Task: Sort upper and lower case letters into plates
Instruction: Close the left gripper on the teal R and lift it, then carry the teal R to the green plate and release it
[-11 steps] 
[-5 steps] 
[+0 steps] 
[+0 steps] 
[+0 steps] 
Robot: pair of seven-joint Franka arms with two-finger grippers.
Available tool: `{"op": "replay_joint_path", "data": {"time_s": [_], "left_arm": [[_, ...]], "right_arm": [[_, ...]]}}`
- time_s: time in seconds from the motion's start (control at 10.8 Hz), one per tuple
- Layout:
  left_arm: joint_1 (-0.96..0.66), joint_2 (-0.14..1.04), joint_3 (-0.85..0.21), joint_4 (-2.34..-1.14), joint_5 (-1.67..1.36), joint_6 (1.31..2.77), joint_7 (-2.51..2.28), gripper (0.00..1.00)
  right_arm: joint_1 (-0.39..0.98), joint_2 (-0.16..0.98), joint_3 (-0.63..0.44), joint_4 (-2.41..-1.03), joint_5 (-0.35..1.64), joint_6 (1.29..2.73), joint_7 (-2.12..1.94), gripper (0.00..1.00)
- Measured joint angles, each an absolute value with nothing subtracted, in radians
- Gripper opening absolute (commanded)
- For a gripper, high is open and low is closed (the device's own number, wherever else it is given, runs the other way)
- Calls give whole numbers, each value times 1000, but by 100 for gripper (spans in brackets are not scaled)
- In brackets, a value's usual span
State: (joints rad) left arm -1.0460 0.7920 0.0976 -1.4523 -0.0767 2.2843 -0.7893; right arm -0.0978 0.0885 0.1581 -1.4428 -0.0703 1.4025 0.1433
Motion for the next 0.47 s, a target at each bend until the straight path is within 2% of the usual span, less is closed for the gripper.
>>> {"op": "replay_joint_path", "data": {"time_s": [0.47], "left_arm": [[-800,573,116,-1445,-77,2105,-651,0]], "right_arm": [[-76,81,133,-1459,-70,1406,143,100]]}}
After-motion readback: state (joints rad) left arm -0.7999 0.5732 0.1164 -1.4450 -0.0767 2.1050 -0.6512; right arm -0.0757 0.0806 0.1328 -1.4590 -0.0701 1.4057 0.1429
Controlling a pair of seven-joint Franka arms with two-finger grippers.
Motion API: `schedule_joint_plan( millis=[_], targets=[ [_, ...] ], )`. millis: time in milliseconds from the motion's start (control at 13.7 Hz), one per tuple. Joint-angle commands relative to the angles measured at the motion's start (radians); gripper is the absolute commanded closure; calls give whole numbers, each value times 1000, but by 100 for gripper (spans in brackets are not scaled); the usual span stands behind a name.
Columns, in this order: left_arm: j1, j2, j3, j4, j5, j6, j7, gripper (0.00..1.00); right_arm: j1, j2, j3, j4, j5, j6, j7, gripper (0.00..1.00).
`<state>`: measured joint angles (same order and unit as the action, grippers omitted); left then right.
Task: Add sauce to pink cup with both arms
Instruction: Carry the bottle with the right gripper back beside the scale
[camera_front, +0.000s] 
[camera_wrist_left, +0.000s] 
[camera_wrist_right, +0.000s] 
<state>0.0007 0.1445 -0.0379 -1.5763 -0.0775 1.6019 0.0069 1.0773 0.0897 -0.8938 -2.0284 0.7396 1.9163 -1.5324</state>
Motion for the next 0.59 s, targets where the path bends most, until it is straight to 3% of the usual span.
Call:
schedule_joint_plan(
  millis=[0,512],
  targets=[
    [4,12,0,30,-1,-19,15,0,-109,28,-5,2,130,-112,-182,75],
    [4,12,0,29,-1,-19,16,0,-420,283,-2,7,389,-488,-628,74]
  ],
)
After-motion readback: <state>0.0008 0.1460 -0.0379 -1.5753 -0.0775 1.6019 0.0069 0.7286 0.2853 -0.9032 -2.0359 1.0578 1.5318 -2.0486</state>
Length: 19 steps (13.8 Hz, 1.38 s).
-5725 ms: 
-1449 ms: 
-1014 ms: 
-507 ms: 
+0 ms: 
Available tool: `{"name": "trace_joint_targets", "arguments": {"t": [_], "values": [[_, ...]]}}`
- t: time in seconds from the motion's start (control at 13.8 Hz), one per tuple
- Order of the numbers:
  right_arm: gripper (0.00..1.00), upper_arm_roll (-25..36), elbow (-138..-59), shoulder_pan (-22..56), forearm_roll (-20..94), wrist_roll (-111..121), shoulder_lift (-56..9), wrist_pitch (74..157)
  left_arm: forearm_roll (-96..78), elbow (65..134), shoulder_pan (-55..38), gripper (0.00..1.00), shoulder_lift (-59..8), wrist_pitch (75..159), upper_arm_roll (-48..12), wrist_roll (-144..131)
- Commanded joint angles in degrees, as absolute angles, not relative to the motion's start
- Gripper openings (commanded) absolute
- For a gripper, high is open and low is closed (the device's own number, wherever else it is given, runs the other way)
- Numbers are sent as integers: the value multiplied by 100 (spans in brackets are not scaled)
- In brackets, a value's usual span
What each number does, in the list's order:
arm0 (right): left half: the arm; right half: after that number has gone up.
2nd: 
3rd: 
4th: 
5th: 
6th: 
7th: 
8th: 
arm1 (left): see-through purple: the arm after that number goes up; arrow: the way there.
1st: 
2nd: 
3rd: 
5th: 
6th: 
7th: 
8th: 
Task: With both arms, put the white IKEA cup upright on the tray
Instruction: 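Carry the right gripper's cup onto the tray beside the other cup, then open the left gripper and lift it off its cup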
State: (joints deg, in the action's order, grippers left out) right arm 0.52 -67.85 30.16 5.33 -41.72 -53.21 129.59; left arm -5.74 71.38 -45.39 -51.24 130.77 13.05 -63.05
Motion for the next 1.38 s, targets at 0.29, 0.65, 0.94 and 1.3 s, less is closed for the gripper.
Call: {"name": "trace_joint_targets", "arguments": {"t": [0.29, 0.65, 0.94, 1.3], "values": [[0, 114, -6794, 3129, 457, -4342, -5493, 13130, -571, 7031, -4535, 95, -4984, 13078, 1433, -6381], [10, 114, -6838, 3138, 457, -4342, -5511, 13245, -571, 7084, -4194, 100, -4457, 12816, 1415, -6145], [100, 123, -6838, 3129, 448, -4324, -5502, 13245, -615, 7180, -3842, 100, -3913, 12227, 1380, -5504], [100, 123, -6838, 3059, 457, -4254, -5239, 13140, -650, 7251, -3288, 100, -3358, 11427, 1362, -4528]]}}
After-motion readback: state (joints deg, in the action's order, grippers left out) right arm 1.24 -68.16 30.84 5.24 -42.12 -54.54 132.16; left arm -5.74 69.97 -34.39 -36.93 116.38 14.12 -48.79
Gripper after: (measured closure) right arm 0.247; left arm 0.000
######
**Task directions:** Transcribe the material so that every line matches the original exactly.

**Answer for this exercise:**
Task: Sort upper and lower case letters into plates
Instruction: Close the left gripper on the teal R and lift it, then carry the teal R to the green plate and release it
[-11 steps] 
[-5 steps] 
[+0 steps] 
[+0 steps] 
[+0 steps] 
Robot: pair of seven-joint Franka arms with two-finger grippers.
Available tool: `{"op": "replay_joint_path", "data": {"time_s": [_], "left_arm": [[_, ...]], "right_arm": [[_, ...]]}}`
- time_s: time in seconds from the motion's start (control at 10.8 Hz), one per tuple
- Layout:
  left_arm: joint_1 (-0.96..0.66), joint_2 (-0.14..1.04), joint_3 (-0.85..0.21), joint_4 (-2.34..-1.14), joint_5 (-1.67..1.36), joint_6 (1.31..2.77), joint_7 (-2.51..2.28), gripper (0.00..1.00)
  right_arm: joint_1 (-0.39..0.98), joint_2 (-0.16..0.98), joint_3 (-0.63..0.44), joint_4 (-2.41..-1.03), joint_5 (-0.35..1.64), joint_6 (1.29..2.73), joint_7 (-2.12..1.94), gripper (0.00..1.00)
- Measured joint angles, each an absolute value with nothing subtracted, in radians
- Gripper opening absolute (commanded)
- For a gripper, high is open and low is closed (the device's own number, wherever else it is given, runs the other way)
- Calls give whole numbers, each value times 1000, but by 100 for gripper (spans in brackets are not scaled)
- In brackets, a value's usual span
State: (joints rad) left arm -1.0460 0.7920 0.0976 -1.4523 -0.0767 2.2843 -0.7893; right arm -0.0978 0.0885 0.1581 -1.4428 -0.0703 1.4025 0.1433
Motion for the next 0.47 s, a target at each bend until the straight path is within 2% of the usual span, less is closed for the gripper.
>>> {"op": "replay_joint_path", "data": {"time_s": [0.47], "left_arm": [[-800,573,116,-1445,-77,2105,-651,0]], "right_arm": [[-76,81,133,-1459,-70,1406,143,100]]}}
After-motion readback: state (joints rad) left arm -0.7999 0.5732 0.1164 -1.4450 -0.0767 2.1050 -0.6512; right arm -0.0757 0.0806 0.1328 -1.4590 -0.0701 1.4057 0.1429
Controlling a pair of seven-joint Franka arms with two-finger grippers.
Motion API: `schedule_joint_plan( millis=[_], targets=[ [_, ...] ], )`. millis: time in milliseconds from the motion's start (control at 13.7 Hz), one per tuple. Joint-angle commands relative to the angles measured at the motion's start (radians); gripper is the absolute commanded closure; calls give whole numbers, each value times 1000, but by 100 for gripper (spans in brackets are not scaled); the usual span stands behind a name.
Columns, in this order: left_arm: j1, j2, j3, j4, j5, j6, j7, gripper (0.00..1.00); right_arm: j1, j2, j3, j4, j5, j6, j7, gripper (0.00..1.00).
`<state>`: measured joint angles (same order and unit as the action, grippers omitted); left then right.
Task: Add sauce to pink cup with both arms
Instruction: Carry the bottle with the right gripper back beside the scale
[camera_front, +0.000s] 
[camera_wrist_left, +0.000s] 
[camera_wrist_right, +0.000s] 
<state>0.0007 0.1445 -0.0379 -1.5763 -0.0775 1.6019 0.0069 1.0773 0.0897 -0.8938 -2.0284 0.7396 1.9163 -1.5324</state>
Motion for the next 0.59 s, targets where the path bends most, until it is straight to 3% of the usual span.
Call:
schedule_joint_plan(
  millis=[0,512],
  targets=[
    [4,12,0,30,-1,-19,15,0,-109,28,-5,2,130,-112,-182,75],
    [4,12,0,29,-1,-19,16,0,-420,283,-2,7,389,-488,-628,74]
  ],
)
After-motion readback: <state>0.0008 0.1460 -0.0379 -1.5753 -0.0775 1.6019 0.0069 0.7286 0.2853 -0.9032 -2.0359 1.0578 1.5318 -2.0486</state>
Length: 19 steps (13.8 Hz, 1.38 s).
-5725 ms: 
-1449 ms: 
-1014 ms: 
-507 ms: 
+0 ms: 
Available tool: `{"name": "trace_joint_targets", "arguments": {"t": [_], "values": [[_, ...]]}}`
- t: time in seconds from the motion's start (control at 13.8 Hz), one per tuple
- Order of the numbers:
  right_arm: gripper (0.00..1.00), upper_arm_roll (-25..36), elbow (-138..-59), shoulder_pan (-22..56), forearm_roll (-20..94), wrist_roll (-111..121), shoulder_lift (-56..9), wrist_pitch (74..157)
  left_arm: forearm_roll (-96..78), elbow (65..134), shoulder_pan (-55..38), gripper (0.00..1.00), shoulder_lift (-59..8), wrist_pitch (75..159), upper_arm_roll (-48..12), wrist_roll (-144..131)
- Commanded joint angles in degrees, as absolute angles, not relative to the motion's start
- Gripper openings (commanded) absolute
- For a gripper, high is open and low is closed (the device's own number, wherever else it is given, runs the other way)
- Numbers are sent as integers: the value multiplied by 100 (spans in brackets are not scaled)
- In brackets, a value's usual span
What each number does, in the list's order:
arm0 (right): left half: the arm; right half: after that number has gone up.
2nd: 
3rd: 
4th: 
5th: 
6th: 
7th: 
8th: 
arm1 (left): see-through purple: the arm after that number goes up; arrow: the way there.
1st: 
2nd: 
3rd: 
5th: 
6th: 
7th: 
8th: 
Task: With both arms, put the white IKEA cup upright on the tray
Instruction: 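Carry the right gripper's cup onto the tray beside the other cup, then open the left gripper and lift it off its cup
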State: (joints deg, in the action's order, grippers left out) right arm 0.52 -67.85 30.16 5.33 -41.72 -53.21 129.59; left arm -5.74 71.38 -45.39 -51.24 130.77 13.05 -63.05
Motion for the next 1.38 s, targets at 0.29, 0.65, 0.94 and 1.3 s, less is closed for the gripper.
Call: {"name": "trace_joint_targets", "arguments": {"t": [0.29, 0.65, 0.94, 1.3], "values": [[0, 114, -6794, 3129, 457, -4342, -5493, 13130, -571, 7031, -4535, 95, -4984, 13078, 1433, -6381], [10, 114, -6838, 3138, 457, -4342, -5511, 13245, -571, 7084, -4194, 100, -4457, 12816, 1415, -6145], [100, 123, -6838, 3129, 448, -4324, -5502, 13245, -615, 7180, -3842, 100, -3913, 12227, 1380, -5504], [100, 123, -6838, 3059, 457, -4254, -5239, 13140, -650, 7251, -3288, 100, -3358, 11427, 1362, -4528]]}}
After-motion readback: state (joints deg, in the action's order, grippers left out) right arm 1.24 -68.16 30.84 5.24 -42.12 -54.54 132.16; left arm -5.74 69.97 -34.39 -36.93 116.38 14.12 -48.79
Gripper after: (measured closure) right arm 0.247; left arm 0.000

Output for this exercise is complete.